◆ Work item: Pictures stay out of the copy. Retype exactly, and only, the lines from the one containing "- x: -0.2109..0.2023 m" through the end of the listing below.

═══ Source material

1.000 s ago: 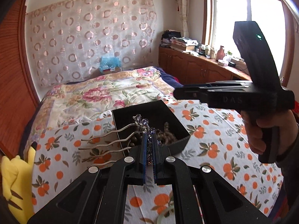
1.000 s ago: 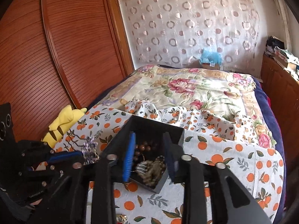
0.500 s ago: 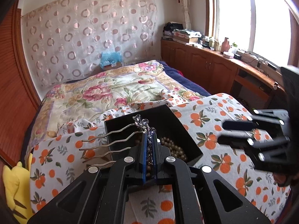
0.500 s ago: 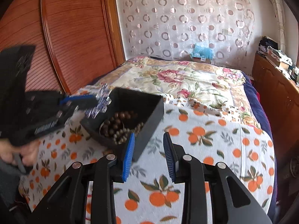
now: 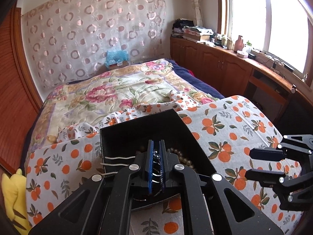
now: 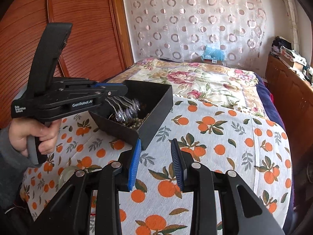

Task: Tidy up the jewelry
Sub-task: 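Reach the right tool to the red-string pendant and close on it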

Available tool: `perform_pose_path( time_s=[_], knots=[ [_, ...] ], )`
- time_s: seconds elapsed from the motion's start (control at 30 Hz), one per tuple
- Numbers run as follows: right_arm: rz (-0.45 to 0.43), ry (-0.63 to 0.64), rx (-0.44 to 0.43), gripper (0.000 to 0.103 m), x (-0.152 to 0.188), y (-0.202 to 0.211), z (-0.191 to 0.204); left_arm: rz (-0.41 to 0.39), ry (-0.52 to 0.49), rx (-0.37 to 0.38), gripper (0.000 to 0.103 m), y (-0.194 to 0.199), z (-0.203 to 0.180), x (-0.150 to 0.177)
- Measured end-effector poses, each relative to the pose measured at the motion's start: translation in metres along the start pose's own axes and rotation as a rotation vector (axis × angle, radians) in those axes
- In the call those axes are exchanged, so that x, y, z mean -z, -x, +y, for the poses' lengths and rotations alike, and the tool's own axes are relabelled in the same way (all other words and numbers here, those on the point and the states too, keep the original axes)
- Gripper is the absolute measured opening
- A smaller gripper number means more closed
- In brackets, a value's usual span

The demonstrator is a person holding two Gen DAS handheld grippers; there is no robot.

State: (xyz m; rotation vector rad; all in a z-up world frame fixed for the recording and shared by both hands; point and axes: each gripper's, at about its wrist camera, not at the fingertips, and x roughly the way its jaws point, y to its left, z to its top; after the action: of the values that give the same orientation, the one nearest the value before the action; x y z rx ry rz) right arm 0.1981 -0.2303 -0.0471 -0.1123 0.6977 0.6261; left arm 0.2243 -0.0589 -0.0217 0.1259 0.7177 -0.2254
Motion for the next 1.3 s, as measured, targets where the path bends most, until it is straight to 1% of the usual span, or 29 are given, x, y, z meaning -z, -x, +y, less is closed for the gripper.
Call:
perform_pose_path(
  time_s=[0.23,0.6,0.8,0.87,0.93,0.97,1.03,1.2,1.3],
  knots=[
    [-0.010,0.007,-0.015,0.034,0.008,0.007,0.008,-0.008,-0.007,0.013,0.005,0.013,-0.005,0.011],
    [0.013,0.046,-0.034,0.034,0.028,0.005,0.031,-0.043,-0.014,0.029,0.005,0.057,-0.008,0.053],
    [0.037,0.057,-0.041,0.034,0.038,0.001,0.041,-0.052,-0.014,0.024,0.005,0.073,-0.008,0.070],
    [0.042,0.054,-0.046,0.034,0.041,0.001,0.043,-0.055,-0.006,0.027,0.011,0.078,-0.006,0.076],
    [0.047,0.055,-0.050,0.034,0.045,0.002,0.045,-0.063,0.008,0.032,0.031,0.085,-0.003,0.084],
    [0.050,0.063,-0.051,0.034,0.046,0.002,0.047,-0.064,0.013,0.035,0.034,0.088,-0.001,0.088],
    [0.061,0.089,-0.039,0.034,0.051,0.002,0.052,-0.059,0.022,0.034,0.047,0.092,0.002,0.096],
    [0.088,0.095,-0.055,0.034,0.058,0.001,0.057,-0.041,0.048,0.024,0.059,0.100,0.010,0.116],
    [0.105,0.102,-0.067,0.034,0.064,0.001,0.061,-0.024,0.051,0.015,0.062,0.102,0.014,0.128]
  ],
)
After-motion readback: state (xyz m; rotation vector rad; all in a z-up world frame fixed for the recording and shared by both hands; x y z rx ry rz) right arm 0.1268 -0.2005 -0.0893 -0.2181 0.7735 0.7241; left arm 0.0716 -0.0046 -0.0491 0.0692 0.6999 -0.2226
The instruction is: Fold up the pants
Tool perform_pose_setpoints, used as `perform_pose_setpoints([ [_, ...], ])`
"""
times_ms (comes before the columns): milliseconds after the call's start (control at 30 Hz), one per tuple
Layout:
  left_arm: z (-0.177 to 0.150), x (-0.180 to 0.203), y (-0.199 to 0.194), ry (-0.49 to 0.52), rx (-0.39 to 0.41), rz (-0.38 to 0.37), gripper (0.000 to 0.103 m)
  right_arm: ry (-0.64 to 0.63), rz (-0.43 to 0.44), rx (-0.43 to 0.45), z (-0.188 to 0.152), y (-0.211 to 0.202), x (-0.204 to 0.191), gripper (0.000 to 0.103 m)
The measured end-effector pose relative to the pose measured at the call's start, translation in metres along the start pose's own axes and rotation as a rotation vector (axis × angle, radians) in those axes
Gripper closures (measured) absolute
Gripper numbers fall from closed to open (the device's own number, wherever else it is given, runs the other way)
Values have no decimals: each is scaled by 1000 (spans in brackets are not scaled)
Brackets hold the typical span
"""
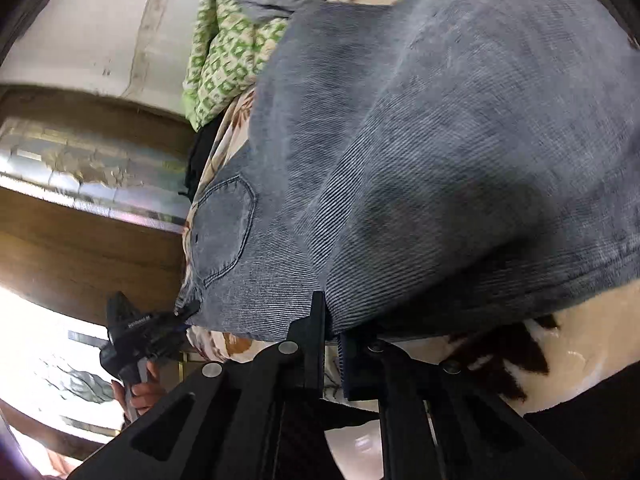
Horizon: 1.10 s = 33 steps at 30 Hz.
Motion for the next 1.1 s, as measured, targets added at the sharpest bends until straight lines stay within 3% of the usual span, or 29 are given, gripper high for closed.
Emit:
perform_pose_setpoints([
  [100,2,12,-15,63,43,15,90,-13,7,87,18,-29,-3,79],
  [167,2,22,-17,78,49,-15,73,15,5,168,34,-56,7,56],
  [200,0,23,-15,76,48,-23,60,51,-1,226,44,-74,20,55],
  [233,-1,25,-12,75,44,-28,54,89,-11,275,53,-90,33,55],
  [367,-6,27,3,61,-11,-42,51,250,-36,445,78,-144,89,55],
  [500,-7,27,17,21,-52,-50,50,285,-24,503,103,-158,108,55],
  [567,-3,28,18,8,-52,-54,51,270,-18,509,117,-153,109,57],
  [600,0,29,17,5,-47,-52,61,260,-18,509,123,-148,105,60],
  [633,4,31,16,5,-40,-42,81,241,-30,509,132,-145,102,77],
  [667,8,33,13,8,-36,-39,88,230,-36,508,141,-142,100,94],
  [733,11,39,5,12,-22,-40,89,192,-6,523,148,-157,87,95],
  [867,5,50,-6,74,-18,-30,89,77,28,583,128,-214,69,95],
  [1000,-13,29,21,43,-104,40,89,140,-71,585,103,-229,120,97],
  [1100,-17,19,29,-6,-137,9,89,306,-124,582,95,-226,181,97],
])
Point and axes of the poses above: each gripper's, at about its wrist camera, not at the fingertips, and y roughly the way its jaws point, x to its right, z to its top, the point moved 8 cm from there along y, roughly the way its jaws point, and after that the axes turned 13 degrees about y, right-handed, at the moved point
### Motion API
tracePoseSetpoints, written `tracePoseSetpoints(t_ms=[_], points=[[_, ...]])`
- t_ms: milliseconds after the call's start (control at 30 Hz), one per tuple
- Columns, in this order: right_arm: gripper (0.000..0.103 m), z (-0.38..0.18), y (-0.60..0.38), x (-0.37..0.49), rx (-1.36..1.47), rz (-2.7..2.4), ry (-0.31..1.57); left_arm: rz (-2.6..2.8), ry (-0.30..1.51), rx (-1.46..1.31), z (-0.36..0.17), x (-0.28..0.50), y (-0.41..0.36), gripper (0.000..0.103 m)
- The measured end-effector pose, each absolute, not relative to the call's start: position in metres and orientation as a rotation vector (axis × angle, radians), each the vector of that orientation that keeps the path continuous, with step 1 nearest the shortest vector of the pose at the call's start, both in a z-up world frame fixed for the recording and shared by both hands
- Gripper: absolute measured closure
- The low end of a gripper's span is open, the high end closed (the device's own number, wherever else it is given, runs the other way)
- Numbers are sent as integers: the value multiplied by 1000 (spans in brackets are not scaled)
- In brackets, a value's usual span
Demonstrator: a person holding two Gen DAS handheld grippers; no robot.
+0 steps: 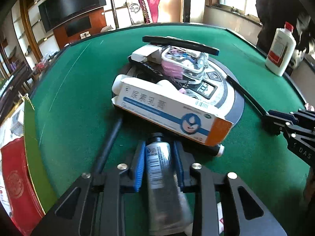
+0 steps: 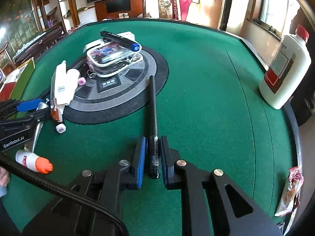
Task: Organize objects
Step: 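Lift the tube and black pen off the table with both tools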
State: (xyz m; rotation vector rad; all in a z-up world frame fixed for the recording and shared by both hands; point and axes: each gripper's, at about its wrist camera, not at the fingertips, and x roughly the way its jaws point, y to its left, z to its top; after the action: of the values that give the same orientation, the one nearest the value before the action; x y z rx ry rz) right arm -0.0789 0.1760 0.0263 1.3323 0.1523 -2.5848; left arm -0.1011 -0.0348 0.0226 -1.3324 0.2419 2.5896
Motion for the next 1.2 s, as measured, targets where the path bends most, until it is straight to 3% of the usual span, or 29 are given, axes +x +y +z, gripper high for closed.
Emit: tracePoseSetpoints(t_ms=[67, 300, 833, 1200], points=[[91, 29, 177, -77, 1317, -2588, 126, 2602, 288, -1313, 22, -99, -31, 82], [91, 38, 189, -80, 1286, -2573, -31, 2567, 173, -1341, 26, -101, -41, 82], [91, 51, 190, -78, 1231, -2563, -152, 2593, -26, -1245, 56, -99, -63, 82], [91, 62, 168, -64, 1168, -2501, -210, 2591, -71, -1207, 62, -98, -67, 82]])
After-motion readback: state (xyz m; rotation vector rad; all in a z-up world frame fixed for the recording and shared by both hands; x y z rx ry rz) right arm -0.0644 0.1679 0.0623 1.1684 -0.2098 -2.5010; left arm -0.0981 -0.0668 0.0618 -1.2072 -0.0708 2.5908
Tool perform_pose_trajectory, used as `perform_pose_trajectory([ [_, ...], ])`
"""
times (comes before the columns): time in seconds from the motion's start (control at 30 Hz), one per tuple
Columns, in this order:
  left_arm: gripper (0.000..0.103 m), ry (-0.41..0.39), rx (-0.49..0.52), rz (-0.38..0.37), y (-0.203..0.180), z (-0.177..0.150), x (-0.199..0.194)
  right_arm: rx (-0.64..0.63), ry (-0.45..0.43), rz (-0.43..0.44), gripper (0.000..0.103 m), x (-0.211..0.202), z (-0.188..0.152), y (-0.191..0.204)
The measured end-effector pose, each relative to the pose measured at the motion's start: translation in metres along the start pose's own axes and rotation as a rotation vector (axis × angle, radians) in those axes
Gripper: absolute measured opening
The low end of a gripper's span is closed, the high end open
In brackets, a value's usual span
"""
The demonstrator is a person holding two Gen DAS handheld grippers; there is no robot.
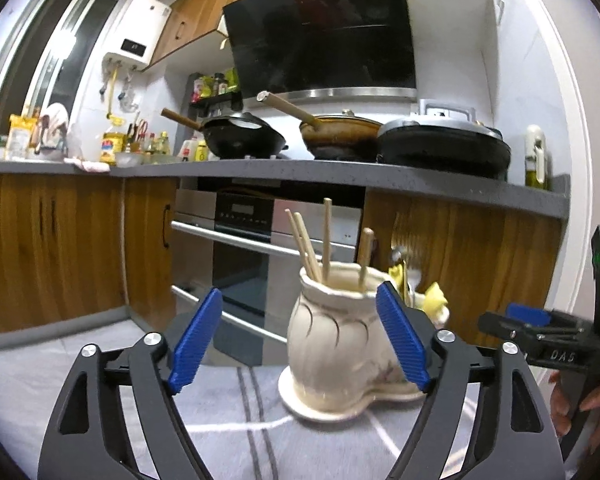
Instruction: Organize utensils
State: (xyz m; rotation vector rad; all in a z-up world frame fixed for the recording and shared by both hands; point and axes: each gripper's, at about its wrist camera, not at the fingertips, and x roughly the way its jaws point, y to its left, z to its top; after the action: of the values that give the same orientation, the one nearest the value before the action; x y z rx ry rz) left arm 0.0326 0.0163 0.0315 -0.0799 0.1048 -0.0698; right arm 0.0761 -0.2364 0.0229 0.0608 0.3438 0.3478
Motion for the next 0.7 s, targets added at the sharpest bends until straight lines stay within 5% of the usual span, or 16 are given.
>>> perform_pose_trajectory([
  [0.13,0.092,-0.007,0.018,0.018,-0.005,-0.004,-0.018,-0.016,-0.035,-0.001,0.097,-0.015,-0.005,0.005],
  [0.7,0.095,0.052,0.097,0.091,-0.006,-0.022,-0.034,-0.095,-0.131,-0.063,0.097,-0.035,-0.020,0.033],
])
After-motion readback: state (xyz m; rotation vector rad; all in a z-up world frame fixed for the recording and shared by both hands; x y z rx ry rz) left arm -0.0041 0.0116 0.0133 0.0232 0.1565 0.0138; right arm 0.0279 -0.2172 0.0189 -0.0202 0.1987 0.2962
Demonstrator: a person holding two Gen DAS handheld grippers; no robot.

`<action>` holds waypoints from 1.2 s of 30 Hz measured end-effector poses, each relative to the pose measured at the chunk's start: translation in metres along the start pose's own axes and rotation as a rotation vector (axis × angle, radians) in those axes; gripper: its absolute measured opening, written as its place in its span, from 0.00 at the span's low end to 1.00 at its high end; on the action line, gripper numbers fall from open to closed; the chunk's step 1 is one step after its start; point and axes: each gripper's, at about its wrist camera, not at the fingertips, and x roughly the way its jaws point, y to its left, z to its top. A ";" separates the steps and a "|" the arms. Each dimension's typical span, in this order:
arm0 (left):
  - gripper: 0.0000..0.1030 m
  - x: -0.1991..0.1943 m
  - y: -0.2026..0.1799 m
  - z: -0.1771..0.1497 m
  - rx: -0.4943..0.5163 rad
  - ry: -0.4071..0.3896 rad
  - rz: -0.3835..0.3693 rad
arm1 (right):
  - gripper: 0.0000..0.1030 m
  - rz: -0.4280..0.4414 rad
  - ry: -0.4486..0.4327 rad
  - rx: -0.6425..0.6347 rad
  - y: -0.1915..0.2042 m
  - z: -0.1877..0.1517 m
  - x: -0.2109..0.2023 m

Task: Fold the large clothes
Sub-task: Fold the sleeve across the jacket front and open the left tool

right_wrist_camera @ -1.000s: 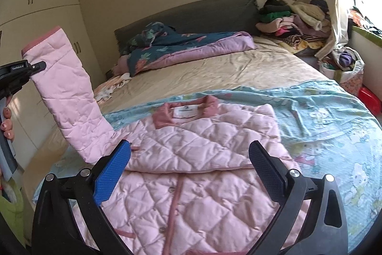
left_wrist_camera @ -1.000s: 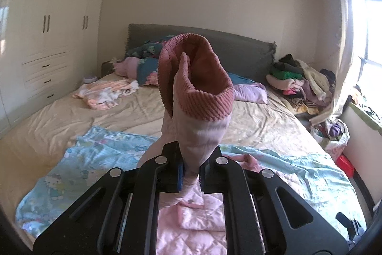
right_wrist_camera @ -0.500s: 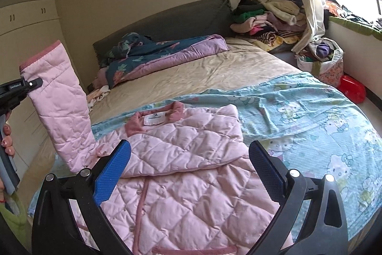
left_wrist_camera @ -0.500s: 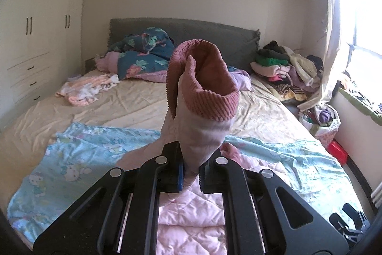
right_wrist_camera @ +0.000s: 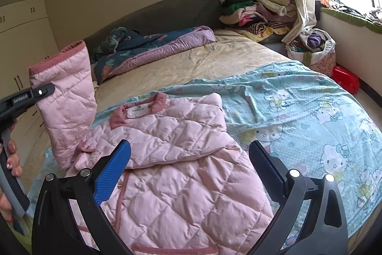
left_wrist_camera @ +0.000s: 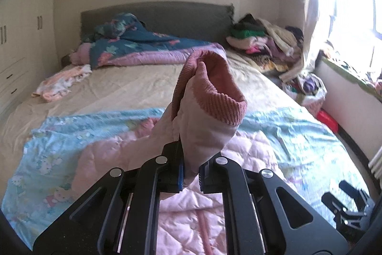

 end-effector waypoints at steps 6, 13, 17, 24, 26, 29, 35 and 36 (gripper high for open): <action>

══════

◆ Result of this exercise:
  - x: -0.2109..0.2023 m

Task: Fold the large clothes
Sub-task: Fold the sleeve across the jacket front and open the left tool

right_wrist_camera @ -1.000s: 
left_wrist_camera @ -1.000s: 
right_wrist_camera @ -0.500s: 
left_wrist_camera @ -0.500s: 
right_wrist_camera @ +0.000s: 
left_wrist_camera @ +0.000s: 

 end-effector waypoints at steps 6, 13, 17, 24, 26, 29, 35 and 36 (gripper high for open): <action>

This answer has been written out in full.